Yesterday, Wednesday 16 February, marked the entry into force of the Kyoto Treaty, designed to control and reduce the global emission of greenhouse gasses.
Of course, the most noteworthy part of the whole thing is that the US, producer of about a quarter of the world’s greenhouse gasses, is not a signatory. Nevertheless, it’s great to see the EU, most notably, committed to controlling emissions.
There’s lots that could be said, and perhaps I will if people are interested. But for now, I’ll comment on the three most commonly used criticisms of the treaty: developing country exceptions; effects on economic growth; and effectiveness in reducing emissions.
Firstly, the exemption granted to developing countries. The treaty requires a gradual control, and eventual reduction, of greenhouse gasses by signatory countries, measured relative to their 1990 emission levels. Obviously, if enforced rigidly, this would permanently entrench economic divisions, as the developing world would never be able to emit as much per person as the developed world. As a result, developing countries are not held to targets at the moment.
Where this really matters is the case of China, and to a degree India. China is now the world’s second largest emitter of carbon dioxide, thanks to its coal-intensive industry. The US has refused to sign a treaty that does not impose restrictions on China. However, in my opinion, the only truly moral standard for emissions is equal emissions per person — which would give China the right to about five times the US’s emissions.
However moral that is, however, it is clearly unsustainable. Global atmospheric carbon dioxide levels are about 60% above what they were before the start of the industrial revolution. There are reasons to believe, though, that even though Kyoto does not impose restrictions on China, emissions growth will slow. To start with, China just issued a statement saying they are starting to impose tighter restrictions. Further, the knowledge that Kyoto will apply to them relatively soon will tend to make development happen in a pre-emptively cleaner way. Lastly, carbon trading — discussed next — will induce the developed world to assist in providing cleaner technology.

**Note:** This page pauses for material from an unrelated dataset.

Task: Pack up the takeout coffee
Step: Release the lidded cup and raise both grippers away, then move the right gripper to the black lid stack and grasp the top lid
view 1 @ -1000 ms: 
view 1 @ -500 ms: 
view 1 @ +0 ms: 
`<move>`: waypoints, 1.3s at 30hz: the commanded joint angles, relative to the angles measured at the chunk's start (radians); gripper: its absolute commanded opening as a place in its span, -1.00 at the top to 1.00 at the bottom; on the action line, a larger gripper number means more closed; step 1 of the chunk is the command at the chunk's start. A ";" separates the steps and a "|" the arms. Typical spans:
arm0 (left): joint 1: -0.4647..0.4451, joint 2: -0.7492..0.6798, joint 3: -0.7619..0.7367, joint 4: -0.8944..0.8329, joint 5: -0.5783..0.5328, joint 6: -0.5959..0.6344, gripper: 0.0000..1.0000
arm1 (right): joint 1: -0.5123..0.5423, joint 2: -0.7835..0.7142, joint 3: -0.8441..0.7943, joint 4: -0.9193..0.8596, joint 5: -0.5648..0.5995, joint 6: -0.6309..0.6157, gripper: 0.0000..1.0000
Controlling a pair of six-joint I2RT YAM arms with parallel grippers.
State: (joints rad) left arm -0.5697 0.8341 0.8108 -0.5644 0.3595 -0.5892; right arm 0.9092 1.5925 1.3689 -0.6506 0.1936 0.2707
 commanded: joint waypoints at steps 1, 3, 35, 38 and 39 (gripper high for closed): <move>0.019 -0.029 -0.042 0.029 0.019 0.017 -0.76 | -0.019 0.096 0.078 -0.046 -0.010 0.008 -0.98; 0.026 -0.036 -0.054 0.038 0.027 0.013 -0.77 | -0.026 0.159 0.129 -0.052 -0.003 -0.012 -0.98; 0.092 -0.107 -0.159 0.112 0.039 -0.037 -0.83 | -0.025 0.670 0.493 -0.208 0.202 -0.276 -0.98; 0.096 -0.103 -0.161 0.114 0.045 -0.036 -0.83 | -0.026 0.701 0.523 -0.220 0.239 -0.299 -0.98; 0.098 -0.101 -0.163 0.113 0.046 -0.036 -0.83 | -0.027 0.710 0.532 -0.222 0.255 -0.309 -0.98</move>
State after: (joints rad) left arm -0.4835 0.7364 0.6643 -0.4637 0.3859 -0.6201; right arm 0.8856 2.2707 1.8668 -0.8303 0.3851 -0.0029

The second argument is that Kyoto has too negative an effect on economic growth to justify its benefits. Various studies have purported to show a huge economic cost, perhaps a substantial fraction of a percent of global GDP growth over the next century. The obvious answer is that having a livable Earth is worth far more than this. But proponents on both sides seem to enjoy quoting huge figures over many decades. As I see it, the science of global warming is not concrete, but is frightening. Perhaps a decade will prove it all a false alarm, at which point Kyoto can be dismantled with little negative effect. On the other hand, if we do land up in hot water, as it were, a decade headstart might make solving the eventual problem far cheaper.
Centrally, however, it seems the Kyoto mechanism is about the best one can get for reducing emissions cheaply. Rather than enforce uniform reductions across the board, Kyoto provides for trading “carbon credits”. This allows industries where it is prohibitively expensive to buy carbon quotas from other companies or countries, or to plant forests to offset their emissions. This means that companies and countries have the incentive to be as clean as possible, as they can sell unused quota; and also means that emission reductions are made in the areas of the economy in which it is cheapest to move to cleaner technology.

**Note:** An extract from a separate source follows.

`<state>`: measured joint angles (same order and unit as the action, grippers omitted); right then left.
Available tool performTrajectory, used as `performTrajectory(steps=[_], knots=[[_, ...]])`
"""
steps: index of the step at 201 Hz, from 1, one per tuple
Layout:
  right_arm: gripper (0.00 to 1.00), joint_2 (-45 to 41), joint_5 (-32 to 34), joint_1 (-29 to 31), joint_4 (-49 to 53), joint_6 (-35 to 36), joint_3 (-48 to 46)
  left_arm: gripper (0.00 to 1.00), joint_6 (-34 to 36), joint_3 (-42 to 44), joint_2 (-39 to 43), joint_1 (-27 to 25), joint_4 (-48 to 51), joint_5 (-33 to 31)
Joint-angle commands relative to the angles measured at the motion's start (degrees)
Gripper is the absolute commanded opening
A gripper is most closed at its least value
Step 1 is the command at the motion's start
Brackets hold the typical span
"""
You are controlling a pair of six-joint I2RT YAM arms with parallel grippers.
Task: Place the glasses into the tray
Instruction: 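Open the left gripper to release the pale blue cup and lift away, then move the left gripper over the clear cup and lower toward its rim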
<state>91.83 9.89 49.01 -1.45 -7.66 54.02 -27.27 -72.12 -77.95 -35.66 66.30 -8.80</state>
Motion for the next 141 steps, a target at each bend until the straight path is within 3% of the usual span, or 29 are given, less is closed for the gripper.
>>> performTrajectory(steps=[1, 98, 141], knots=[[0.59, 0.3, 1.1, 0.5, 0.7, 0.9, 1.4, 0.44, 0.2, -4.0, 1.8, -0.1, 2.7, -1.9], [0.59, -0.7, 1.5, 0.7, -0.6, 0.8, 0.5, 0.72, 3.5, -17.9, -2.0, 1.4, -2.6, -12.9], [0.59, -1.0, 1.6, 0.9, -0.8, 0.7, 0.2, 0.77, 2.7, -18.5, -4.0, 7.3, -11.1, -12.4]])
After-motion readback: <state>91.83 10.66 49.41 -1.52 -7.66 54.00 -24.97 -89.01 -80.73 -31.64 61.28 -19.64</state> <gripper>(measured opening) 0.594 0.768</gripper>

The last critiscism of Kyoto is normally made by people on the other side of the fence: green organisations believe that Kyoto is doing far too little. Unfortunately, the long process that was attempted to bring the US onboard has left the treaty far, far weaker than it was originally. So it really doesn’t mean much for a number of years to come. However, I don’t think one should underestimate the value of having a framework finally in place, and the shift of public opinion that has resulted. The US’s position is looking increasingly isolated, which is exciting to see; and should global warming start accelerating noticeably, it is far easier and quicker to lower the carbon quotas in place, than to negotiate something like Kyoto from scratch.
Greenhouse gasses are a problem that will never be solved as easily as the removal of CFCs prevented the destruction of the ozone layer. The Kyoto treaty, however, weak as it is, seems to me to offer a good mix of smart economics, moral acceptability, and hope for the future.